**EXERCISE BRIEF**
Task for the records below: count the lines that contain the word "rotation" and give only that number.
*** Begin section ***
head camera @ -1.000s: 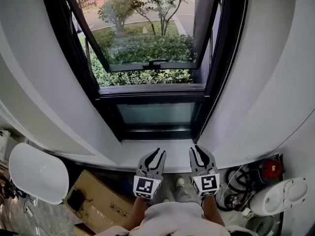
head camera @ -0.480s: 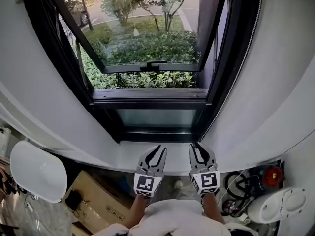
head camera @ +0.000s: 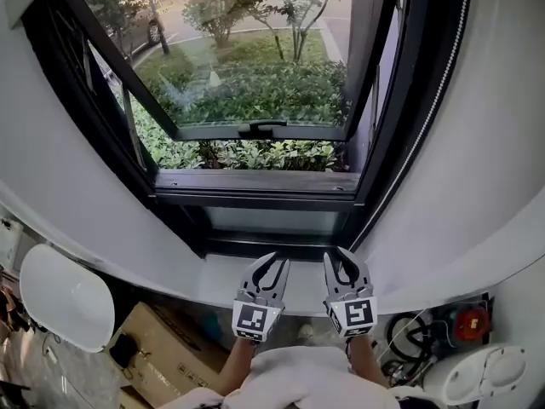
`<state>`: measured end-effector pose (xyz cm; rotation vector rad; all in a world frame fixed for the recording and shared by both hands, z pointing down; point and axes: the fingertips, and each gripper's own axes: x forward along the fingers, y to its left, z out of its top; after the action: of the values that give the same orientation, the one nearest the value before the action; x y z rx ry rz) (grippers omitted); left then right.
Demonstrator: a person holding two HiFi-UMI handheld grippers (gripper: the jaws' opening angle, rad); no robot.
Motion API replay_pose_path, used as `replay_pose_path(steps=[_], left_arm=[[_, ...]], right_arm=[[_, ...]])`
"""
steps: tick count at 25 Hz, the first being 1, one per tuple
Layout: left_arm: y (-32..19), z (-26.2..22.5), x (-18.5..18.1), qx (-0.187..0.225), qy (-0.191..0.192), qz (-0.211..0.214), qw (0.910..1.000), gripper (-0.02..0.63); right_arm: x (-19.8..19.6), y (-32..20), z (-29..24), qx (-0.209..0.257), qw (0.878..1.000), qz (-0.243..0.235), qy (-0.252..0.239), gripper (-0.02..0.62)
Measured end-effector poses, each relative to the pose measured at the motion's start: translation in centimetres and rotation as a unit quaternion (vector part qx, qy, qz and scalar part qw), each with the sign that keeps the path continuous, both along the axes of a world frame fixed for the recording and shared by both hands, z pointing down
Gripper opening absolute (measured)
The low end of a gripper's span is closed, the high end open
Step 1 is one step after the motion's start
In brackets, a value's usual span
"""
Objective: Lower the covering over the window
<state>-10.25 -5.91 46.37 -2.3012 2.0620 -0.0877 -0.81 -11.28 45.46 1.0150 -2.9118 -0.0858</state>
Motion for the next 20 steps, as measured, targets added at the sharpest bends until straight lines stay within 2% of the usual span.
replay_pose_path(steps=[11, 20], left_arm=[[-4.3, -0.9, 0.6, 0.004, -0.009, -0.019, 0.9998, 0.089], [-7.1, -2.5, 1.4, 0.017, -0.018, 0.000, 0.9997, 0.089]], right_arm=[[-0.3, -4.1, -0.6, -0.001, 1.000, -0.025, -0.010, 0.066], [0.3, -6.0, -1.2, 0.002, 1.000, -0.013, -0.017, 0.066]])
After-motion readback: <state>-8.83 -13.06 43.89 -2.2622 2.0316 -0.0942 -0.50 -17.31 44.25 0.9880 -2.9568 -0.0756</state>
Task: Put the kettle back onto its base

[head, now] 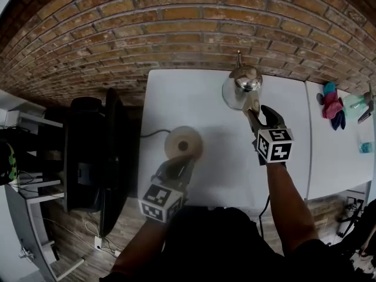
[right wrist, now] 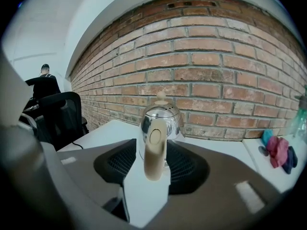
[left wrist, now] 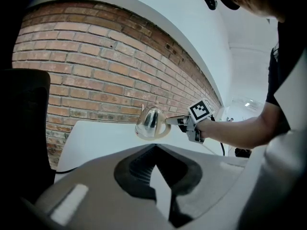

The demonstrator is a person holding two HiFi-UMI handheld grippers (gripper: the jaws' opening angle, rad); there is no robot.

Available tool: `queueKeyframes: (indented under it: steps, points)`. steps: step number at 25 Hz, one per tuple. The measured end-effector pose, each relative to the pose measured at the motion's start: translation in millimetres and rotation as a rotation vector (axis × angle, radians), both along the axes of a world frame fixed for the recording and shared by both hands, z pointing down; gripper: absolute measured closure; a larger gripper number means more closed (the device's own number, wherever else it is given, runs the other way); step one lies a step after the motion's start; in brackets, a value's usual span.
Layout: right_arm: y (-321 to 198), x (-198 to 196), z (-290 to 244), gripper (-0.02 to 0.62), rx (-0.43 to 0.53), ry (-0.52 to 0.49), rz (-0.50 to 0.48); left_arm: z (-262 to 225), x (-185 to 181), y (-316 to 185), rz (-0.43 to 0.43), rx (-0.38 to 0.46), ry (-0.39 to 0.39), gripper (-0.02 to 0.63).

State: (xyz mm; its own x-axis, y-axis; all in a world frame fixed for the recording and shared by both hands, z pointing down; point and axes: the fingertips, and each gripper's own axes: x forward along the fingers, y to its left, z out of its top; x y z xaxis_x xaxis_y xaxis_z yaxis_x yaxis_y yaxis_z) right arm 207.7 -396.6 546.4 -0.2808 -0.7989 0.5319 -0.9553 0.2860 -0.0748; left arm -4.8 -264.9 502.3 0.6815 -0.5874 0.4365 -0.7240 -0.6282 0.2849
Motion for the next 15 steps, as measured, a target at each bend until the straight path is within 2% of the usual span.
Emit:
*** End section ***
**RESULT OF THIS TASK**
3